A 9 heures sur la place de la Nation, une dizaine de responsables de la Fédération nationale bovine (FNB) contemplent deux charolaises qui broutent les pelouses au pied de la statue, sur le terre-plein central. Tout est encore calme, les tracteurs ont pris du retard, le flot de voitures est moins important que d'habitude, les Parisiens ont pris leurs précautions et évité la voiture. Sur fond de réglage de la sono, le trésorier explique que « le principal problème, ce sont les normes, les charges sociales et la réglementation ».
Ces points semblent être les « éléments de langage » de la FNSEA, puisque ce sont les mêmes revendications qui reviennent immédiatement parmi les délégations régionales présentes devant l'Assemblée nationale plus tard dans la matinée. Xavier Beulin, le président de la FNSEA, et Thomas Diemer, le président de Jeunes Agriculteurs, ont pris la parole pour annoncer que les revendications de leurs deux syndicats avaient en grande partie été prises en considération, mais qu'il restait encore des points structurels à régler, sur les normes, la réglementation et le différentiel de compétitivité avec l'Allemagne lié aux coûts sociaux. (Voir la VIDEO des intervenants devant l'Assemblée nationale)
Germinal Peiro (PS), député de la Dordogne, est ensuite intervenu, interrompu par les huées : « Tous les parlementaires présents sont là parce qu'ils croient en l'agriculture de notre pays. Mais tout ne se joue pas au Palais-Bourbon, mais aussi au niveau européen et sur le marché mondial. » « Prenez vos responsabilités !», ont hurlé des manifestants.
« Il se trompe », commentent des éleveurs du Bas-Rhin, « on est venu pour trouver des solutions aux problèmes franco-français et il nous renvoie vers l'Europe, il ne comprend pas nos problèmes. »
« Une barquette de porc allemande au “black”, qui ne supporte pas nos charges sociales ! »
Christiane Lambert, vice-présidente de la FNSEA, a souligné que Stéphane Le Foll porterait leurs revendications lundi prochain à Bruxelles. « L'UE a dérégulé, tous les ministres, de droite comme de gauche, ont signé la réforme de la Pac.
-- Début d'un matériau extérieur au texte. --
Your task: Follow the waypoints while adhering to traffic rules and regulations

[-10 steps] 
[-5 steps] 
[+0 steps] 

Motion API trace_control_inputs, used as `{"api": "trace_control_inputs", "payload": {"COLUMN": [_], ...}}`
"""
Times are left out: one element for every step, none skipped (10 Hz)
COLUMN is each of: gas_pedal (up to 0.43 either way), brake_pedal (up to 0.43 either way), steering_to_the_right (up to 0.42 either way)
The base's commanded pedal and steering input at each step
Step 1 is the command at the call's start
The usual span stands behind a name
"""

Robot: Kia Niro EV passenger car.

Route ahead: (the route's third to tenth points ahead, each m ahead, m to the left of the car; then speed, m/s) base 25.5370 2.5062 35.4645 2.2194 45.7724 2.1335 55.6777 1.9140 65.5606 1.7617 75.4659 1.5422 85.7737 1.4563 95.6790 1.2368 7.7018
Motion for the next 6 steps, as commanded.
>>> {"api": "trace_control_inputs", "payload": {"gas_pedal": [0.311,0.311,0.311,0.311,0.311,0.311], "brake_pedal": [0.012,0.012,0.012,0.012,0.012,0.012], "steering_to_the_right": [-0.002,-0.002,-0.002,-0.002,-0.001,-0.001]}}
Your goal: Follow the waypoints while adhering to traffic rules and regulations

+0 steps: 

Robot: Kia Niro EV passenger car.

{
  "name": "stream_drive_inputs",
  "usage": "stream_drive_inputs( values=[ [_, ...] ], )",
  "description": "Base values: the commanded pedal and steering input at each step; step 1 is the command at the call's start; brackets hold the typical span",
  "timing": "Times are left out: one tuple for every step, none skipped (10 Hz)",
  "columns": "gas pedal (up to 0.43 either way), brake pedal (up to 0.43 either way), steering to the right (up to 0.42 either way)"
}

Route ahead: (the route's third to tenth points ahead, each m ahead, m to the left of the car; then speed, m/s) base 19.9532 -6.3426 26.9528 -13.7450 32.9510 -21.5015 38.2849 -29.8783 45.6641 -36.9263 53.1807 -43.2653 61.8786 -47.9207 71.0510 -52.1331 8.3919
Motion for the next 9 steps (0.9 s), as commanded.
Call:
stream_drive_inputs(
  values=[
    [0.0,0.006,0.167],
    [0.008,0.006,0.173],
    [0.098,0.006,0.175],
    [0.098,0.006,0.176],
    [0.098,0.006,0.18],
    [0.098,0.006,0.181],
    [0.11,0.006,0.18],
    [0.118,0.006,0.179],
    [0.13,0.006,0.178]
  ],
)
Il reste seulement les dispositifs de gestion de crise. Il faut donc qu'ils soient activés. » L'Allemagne et son « dumping social inconcevable » n'a pas échappé aux critiques.
Puis la quarantaine de députés venus à la rencontre des agriculteurs ont entamé les débats avec les éleveurs de leurs circonscriptions. Des débats parfois animés, comme celui entre la députée du Finistère Chantal Guittet et un éleveur de porcs, Charles Donval. Pour ce dernier, le problème ce ne sont pas les prix « même si la hausse du prix au Marché du porc breton (MPB) nous a fait du bien sur le coup. Mais on savait qu'il y aurait un contrecoup après. » Ce qu'il faut, c'est améliorer la compétitivité des entreprises. Et cette compétitivité, les éleveurs ne l'obtiendront qu'en allégeant le coût du travail. « L'Europe sociale, c'est une échéance à 20 ans ! On regrette la TVA sociale qui aurait permis de compenser la différence de prix entre une barquette de porc français et une barquette allemande au “black”, qui ne supporte pas nos charges sociales ! »
L'embargo russe revient également à de nombreuses reprises dans les discussions. « Les éleveurs supportent le poids de l'embargo qui est un choix politique. Sur mon exploitation, cet embargo me coûte 200.000 € ! » Les débats ne se limitent pas aux échanges entre éleveurs et députés. Parfois, des échanges virulents se nouent sur « la Cooperl qui devrait se remettre en cause » ou « les banques qui nous lâchent ».